Wednesday, March 29, 2006

Many Worlds Epiphany

I had a kind of "many-worlds" epiphany a couple of years ago. I was watching some show of college football highlights and it came to the "play of the year." It was a long pass that pinballed off four different players before alighting, in stride and as if by magic, into the arms of a receiver who pranced into the endzone.

The first thing that struck me was how improbable the event was. Even the smallest of deviations would have resulted in an entirely different outcome. Naturally, the play was perceived as "destiny." And looking back, the event can be ably explained as a deterministic causal chain along the lines of f=ma mechanics. But, nevertheless, it seemed that if you could rewind the tape of history to the exact same conditions at the start of the play, you still would most likely get a different result. (Sadly, it's difficult to test this idea.)

But the many-worlds interpretation of quantum mechanics happened to be on my mind at the time. So I thought, if I understand the implications correctly, the play *did* have different outcomes, and most of those outcomes would have followed more probable paths (incompletion, interception, etc.). At each point where one or another thing can happen, both things do happen; they just split off into different branching lines of reality. And these realities are in turn contained in a greater kind of meta-reality.
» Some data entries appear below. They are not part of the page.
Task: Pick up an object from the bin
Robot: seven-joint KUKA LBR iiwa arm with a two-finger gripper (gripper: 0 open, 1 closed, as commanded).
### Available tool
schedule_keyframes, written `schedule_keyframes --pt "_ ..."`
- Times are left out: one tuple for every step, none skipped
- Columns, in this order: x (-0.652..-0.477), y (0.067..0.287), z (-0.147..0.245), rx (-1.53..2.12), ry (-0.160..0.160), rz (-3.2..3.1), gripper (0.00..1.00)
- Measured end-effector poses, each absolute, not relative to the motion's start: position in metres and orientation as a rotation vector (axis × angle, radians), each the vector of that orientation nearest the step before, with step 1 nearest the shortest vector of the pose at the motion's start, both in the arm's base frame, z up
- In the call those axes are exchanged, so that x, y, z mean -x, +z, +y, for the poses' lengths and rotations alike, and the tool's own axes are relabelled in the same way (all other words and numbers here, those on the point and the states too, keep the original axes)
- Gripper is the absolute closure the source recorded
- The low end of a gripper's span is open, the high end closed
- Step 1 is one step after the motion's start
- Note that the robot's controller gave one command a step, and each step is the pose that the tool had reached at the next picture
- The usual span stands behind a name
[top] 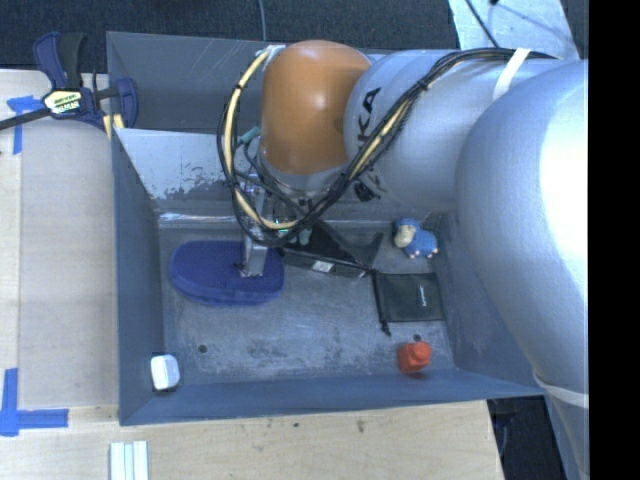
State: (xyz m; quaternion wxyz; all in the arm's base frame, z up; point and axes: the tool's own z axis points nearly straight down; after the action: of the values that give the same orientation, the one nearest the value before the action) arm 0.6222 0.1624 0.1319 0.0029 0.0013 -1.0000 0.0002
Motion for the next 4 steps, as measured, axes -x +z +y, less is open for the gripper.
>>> schedule_keyframes --pt "-0.597 0.071 0.109 -0.327 -0.002 -3.126 0.0" --pt "-0.6 0.075 0.11 -0.328 -0.004 -3.134 1.0" --pt "-0.521 0.075 0.132 -0.38 -0.004 -3.132 1.0" --pt "-0.495 0.19 0.14 -0.359 -0.003 -3.131 1.0"
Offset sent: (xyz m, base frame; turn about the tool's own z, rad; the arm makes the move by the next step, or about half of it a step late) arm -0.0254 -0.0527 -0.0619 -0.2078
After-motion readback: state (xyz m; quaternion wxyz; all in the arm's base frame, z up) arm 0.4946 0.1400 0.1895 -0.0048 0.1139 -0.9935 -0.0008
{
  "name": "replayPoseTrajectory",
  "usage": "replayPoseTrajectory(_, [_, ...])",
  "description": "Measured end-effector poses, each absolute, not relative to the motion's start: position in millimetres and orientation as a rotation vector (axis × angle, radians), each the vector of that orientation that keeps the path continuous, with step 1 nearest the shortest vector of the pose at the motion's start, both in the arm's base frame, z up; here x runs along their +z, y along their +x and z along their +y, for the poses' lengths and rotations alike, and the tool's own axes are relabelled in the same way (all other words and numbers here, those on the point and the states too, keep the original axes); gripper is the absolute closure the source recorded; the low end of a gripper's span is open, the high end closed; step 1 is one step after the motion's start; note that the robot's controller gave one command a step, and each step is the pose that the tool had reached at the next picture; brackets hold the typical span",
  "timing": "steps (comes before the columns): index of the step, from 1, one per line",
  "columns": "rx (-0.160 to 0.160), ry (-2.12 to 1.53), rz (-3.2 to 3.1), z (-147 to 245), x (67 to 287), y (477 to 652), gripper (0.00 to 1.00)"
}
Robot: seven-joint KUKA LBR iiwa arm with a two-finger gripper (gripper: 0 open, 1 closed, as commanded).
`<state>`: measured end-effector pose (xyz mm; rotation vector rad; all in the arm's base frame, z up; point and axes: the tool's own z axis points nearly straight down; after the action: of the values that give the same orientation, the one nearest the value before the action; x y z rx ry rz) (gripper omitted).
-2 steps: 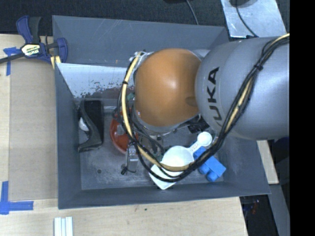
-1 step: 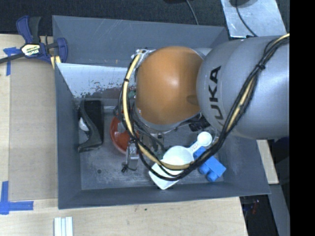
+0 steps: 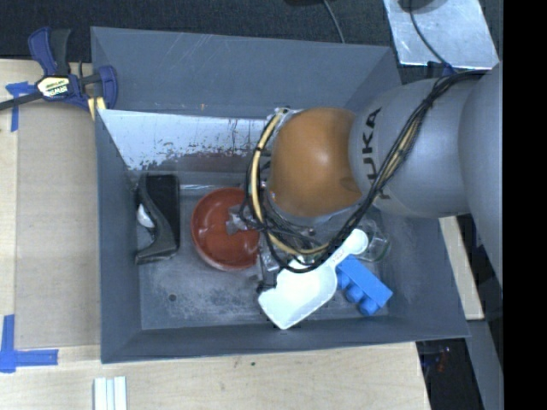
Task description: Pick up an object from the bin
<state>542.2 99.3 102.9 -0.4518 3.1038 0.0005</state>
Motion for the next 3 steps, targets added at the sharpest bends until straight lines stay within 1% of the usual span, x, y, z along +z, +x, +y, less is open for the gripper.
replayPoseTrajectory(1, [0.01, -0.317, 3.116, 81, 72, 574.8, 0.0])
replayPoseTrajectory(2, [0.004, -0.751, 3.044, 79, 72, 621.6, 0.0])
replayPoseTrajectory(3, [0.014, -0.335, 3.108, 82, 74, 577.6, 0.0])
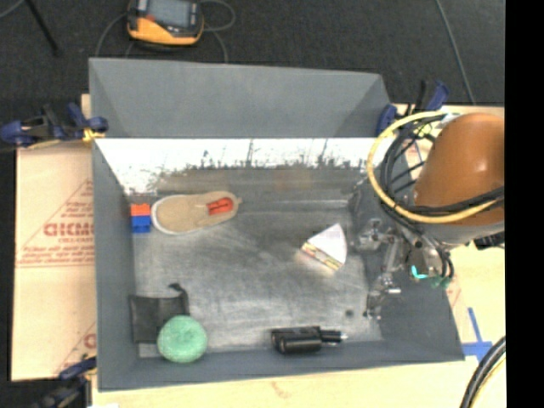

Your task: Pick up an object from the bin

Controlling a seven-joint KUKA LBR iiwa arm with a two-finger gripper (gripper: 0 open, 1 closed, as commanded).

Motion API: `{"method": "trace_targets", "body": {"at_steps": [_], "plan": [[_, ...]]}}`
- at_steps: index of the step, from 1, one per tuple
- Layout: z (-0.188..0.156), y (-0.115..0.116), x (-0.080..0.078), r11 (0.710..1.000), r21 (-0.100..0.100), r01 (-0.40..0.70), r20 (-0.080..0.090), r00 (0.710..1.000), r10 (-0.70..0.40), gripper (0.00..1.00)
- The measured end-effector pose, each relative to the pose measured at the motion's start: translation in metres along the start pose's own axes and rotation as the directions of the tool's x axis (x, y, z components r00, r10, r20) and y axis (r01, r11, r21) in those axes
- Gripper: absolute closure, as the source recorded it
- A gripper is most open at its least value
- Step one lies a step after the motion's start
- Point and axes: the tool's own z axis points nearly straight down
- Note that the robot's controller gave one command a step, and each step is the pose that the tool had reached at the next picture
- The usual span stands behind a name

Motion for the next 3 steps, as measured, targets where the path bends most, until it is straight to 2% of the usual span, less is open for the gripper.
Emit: {"method": "trace_targets", "body": {"at_steps": [1,2,3], "plan": [[-0.004,0.000,-0.002,1.000,0.001,0.005,0.008,1.000,-0.005,1.00],[-0.004,0.000,-0.002,1.000,0.001,0.005,0.008,1.000,-0.005,1.00],[0.039,-0.009,-0.011,0.993,0.003,0.116,0.011,0.993,-0.116,1.00]]}}
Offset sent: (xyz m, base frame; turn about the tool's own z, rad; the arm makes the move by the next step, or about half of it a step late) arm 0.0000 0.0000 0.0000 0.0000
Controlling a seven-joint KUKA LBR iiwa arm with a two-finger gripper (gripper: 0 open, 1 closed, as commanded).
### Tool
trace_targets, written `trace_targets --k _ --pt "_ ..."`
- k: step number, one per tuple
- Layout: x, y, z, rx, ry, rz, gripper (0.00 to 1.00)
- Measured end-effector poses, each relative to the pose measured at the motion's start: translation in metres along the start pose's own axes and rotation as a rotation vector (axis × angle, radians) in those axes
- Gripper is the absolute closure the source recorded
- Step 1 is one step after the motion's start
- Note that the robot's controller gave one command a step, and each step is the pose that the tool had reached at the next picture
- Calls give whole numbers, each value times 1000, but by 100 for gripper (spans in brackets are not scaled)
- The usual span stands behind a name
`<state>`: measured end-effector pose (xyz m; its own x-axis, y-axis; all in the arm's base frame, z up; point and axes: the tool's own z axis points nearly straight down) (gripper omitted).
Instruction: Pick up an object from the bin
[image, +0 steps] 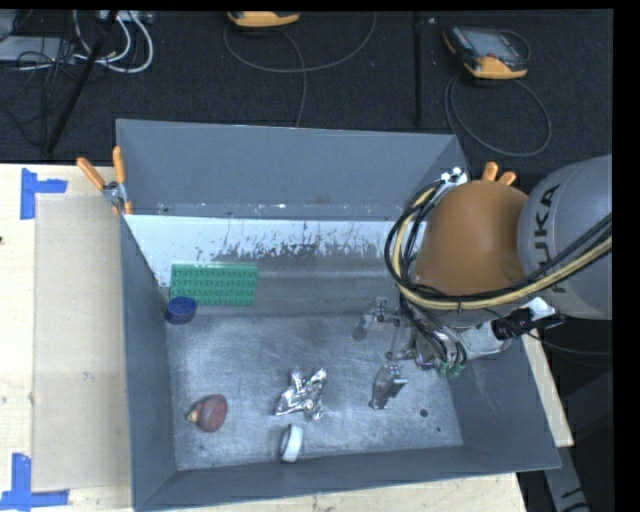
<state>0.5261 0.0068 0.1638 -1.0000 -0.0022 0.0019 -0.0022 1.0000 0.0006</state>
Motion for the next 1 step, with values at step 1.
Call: trace_targets --k 1 --pt "-1 99 95 0 -2 -87 0"
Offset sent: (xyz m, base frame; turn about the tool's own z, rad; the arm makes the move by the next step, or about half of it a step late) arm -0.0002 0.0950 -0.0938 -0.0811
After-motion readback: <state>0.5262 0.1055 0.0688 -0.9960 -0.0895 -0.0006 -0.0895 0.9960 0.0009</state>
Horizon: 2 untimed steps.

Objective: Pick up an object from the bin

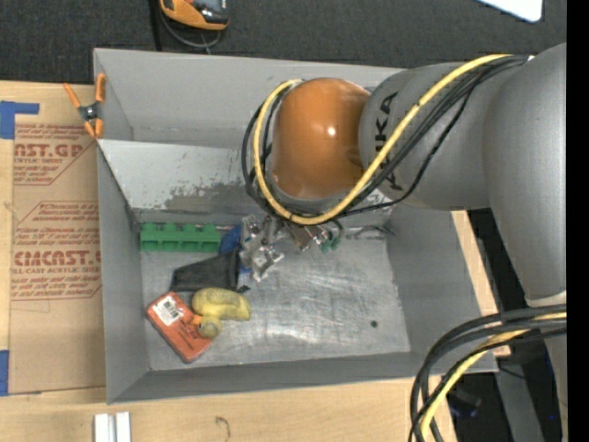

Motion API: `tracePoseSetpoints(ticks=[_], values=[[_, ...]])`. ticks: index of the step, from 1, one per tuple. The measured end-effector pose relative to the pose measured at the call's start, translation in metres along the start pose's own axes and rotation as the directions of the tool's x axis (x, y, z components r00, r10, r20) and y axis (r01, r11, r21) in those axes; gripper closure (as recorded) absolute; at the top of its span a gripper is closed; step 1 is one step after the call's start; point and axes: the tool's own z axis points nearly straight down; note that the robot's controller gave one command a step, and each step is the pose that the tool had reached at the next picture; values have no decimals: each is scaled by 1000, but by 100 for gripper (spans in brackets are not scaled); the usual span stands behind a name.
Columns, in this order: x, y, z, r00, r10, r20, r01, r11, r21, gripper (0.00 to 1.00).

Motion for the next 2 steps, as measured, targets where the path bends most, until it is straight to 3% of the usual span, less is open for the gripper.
tracePoseSetpoints(ticks=[1, 2], values=[[-5, -11, -85, 997, 80, 4, -80, 997, 0, 100], [-5, -11, -84, 997, 80, 4, -80, 997, 0, 100]])
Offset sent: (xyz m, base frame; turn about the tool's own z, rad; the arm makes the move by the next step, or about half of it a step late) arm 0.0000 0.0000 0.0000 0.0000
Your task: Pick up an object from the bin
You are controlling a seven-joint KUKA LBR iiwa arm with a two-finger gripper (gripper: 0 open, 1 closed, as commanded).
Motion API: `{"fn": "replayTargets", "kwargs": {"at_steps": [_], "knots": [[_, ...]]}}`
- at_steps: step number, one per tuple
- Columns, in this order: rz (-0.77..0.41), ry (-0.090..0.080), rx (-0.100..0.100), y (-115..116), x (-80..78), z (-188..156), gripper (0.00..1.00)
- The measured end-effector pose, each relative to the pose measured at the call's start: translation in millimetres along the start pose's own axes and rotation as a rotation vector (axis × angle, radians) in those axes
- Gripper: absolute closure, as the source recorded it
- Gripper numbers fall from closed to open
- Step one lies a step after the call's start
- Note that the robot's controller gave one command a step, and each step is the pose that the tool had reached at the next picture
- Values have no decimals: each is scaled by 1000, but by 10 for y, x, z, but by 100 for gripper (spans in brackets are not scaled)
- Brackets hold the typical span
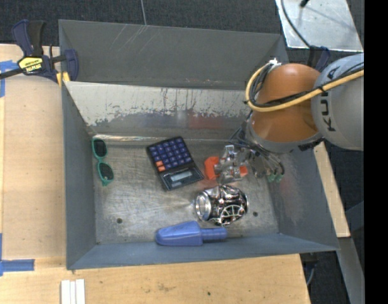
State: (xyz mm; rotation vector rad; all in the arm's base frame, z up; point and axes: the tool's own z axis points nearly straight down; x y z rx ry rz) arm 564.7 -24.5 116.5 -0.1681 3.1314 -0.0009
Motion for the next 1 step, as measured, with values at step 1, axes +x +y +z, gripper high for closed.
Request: {"fn": "replayTargets", "kwargs": {"at_steps": [1], "knots": [[1, 8, -1, 4, 22, -193, 100]]}}
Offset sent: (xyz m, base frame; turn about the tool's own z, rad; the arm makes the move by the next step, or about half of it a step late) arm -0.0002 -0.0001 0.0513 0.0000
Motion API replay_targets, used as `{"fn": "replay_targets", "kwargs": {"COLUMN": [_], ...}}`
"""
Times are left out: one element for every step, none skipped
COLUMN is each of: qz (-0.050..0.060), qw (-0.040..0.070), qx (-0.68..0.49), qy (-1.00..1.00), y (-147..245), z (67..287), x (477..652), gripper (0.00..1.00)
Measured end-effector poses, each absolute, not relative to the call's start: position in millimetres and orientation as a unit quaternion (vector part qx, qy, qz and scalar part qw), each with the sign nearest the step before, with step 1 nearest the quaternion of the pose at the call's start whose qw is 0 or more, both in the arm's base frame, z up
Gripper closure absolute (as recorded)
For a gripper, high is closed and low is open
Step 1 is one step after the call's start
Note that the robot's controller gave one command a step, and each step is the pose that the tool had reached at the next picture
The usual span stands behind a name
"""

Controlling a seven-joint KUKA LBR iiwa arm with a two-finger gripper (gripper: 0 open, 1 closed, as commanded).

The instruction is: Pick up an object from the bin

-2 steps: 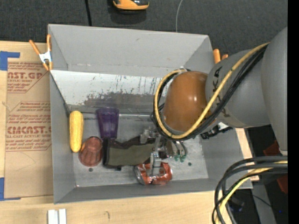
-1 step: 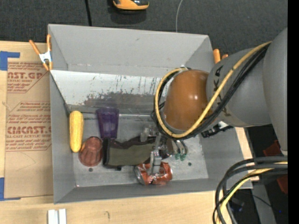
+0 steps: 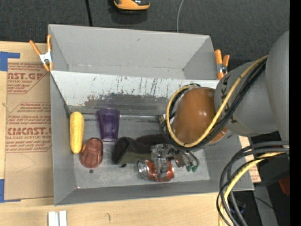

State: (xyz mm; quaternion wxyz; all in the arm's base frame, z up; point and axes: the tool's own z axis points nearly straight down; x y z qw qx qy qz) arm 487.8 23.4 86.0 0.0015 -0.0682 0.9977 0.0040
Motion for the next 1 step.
{"fn": "replay_targets", "kwargs": {"qz": [0.004], "qw": [0.002], "qx": [-0.068], "qy": [0.998], "y": [23.4], "z": [86.0], "x": [487.8], "gripper": [1.00]}}
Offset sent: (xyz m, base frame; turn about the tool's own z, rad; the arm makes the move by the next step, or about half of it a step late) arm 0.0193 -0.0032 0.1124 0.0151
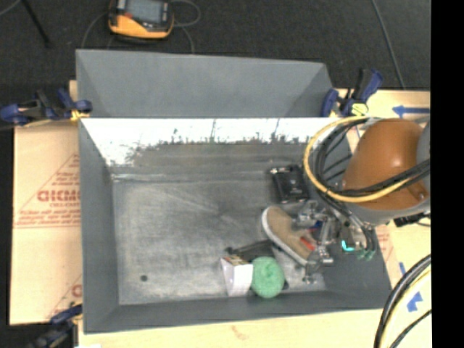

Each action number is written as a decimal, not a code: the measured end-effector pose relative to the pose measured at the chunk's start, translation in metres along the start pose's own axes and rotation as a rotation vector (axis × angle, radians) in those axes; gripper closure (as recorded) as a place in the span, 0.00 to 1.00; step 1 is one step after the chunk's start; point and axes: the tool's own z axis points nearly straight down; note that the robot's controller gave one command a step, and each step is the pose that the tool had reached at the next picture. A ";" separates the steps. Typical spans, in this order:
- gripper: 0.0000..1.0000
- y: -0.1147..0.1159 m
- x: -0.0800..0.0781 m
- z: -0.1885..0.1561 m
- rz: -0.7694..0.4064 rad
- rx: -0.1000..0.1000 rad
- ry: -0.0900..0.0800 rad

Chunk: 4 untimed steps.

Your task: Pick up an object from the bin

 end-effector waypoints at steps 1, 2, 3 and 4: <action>0.00 0.000 -0.002 -0.004 -0.003 0.001 -0.008; 1.00 -0.004 -0.042 0.081 0.003 0.003 -0.041; 0.00 -0.004 -0.034 0.086 0.000 0.000 -0.010; 0.00 -0.004 -0.034 0.086 0.000 0.000 -0.010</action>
Offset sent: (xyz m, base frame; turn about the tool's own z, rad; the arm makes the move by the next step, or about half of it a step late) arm 0.0320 -0.0039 -0.0887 0.0049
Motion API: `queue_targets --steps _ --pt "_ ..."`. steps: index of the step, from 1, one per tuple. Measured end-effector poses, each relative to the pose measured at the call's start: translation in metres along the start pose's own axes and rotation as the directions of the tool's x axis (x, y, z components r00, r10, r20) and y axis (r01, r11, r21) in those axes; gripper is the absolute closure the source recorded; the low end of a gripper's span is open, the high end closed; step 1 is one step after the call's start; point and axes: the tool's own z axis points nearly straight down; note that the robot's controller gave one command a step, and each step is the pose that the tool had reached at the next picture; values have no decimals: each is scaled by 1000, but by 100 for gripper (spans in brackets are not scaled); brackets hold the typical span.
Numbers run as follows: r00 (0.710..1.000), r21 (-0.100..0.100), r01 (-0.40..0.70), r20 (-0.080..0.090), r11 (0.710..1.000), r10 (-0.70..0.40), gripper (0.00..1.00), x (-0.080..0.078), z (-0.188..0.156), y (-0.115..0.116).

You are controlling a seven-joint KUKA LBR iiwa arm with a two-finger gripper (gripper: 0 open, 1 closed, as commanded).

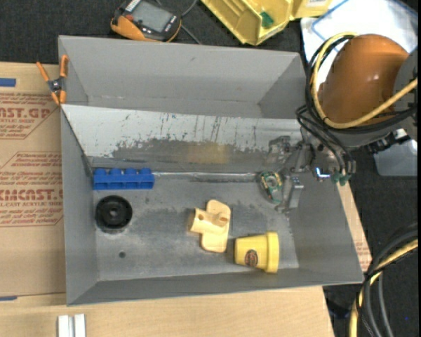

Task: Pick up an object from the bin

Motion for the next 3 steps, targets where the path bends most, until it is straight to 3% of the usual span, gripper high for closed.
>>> queue_targets --steps 1,2,3 --pt "1000 0 0 0 1000 0 0 0 0 0" --pt "983 0 181 -1 983 -181 0 50 30 4" --pt "985 -1 172 2 985 -172 0 57 46 4"
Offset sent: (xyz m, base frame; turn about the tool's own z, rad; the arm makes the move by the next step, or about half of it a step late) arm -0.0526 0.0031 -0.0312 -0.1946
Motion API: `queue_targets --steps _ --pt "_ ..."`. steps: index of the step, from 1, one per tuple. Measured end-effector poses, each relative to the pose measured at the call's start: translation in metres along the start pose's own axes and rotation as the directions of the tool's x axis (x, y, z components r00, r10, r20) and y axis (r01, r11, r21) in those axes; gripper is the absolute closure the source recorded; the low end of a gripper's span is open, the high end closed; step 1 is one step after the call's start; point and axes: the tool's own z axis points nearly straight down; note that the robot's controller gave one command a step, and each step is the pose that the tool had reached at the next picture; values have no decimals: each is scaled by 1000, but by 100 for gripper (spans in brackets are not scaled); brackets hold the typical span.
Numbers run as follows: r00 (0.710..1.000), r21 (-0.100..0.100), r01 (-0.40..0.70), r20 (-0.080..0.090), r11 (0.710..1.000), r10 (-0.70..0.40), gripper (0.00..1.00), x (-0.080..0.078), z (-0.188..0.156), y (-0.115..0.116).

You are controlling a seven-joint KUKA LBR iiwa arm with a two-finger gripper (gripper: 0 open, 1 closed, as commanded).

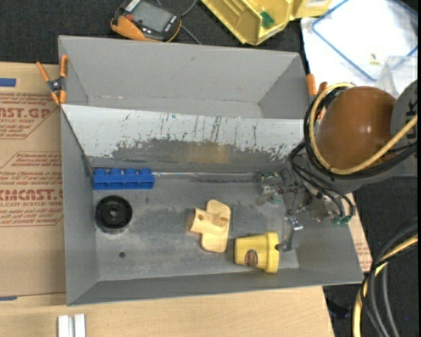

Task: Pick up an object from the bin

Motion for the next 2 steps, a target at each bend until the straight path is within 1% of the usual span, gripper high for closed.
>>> queue_targets --steps 1,2 --pt "984 0 179 -1 984 -179 0 -5 13 65" --pt "986 2 167 1 986 -167 100 3 41 74"
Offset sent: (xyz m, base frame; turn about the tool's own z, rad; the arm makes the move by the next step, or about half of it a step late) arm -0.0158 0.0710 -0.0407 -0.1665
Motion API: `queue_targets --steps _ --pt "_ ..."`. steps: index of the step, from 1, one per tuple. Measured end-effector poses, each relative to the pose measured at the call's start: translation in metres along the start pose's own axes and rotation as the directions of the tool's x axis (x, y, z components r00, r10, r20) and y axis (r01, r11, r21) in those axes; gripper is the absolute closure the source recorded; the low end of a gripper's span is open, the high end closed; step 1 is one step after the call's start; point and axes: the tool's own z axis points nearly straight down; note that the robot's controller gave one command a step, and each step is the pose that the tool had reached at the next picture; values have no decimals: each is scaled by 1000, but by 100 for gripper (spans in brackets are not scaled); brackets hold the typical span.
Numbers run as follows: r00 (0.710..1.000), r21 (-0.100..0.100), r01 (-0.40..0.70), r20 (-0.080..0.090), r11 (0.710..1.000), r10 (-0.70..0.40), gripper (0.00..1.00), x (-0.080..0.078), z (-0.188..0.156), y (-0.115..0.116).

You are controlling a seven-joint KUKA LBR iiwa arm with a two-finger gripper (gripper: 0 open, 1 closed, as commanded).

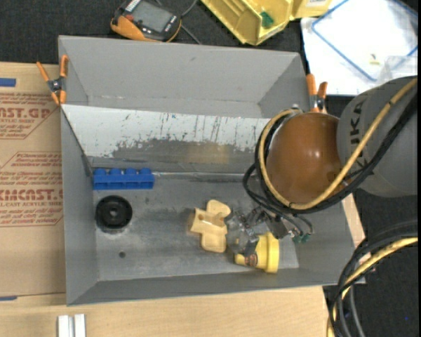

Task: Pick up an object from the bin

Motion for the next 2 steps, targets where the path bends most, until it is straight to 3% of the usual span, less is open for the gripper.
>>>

Or, as the more Buddhist-inclined adherents to the many worlds view like to point out, it's not the realities that are splitting, but the minds of the aware entities that inhabit the meta-reality that are splitting. The mind of the receiver splits into the reality of him catching the ball, and into reality of him dropping the ball, and so on.

Prior to my little epiphany, much of this spooky QM stuff troubled me (and still does), especially the intertwined role of consciousness. One problem was that if my mind was in some part responsible for fashioning the perceived reality around me, how is it that I could discover things I had never thought of before, nor ever would think of. Like a strange fossil in the ground, for example. Finding an otherwise unknown fossil implies a reality beyond myself determined by forces beyond my consciousness. The idea that "consciousness determines reality" as advocated by fringe misinterpreters of QM struck me as absurd. And it is absurd.

But the many-worlds idea is beginning to make more sense to me. My mind didn't put fossils in the ground. Nor did it insert distant galaxies into the universe. What's happening when I look at these things is that I'm perceiving the line of reality, the only line actually, that could lead to me as am now.

Not that I'm anything special. It's the same for everybody.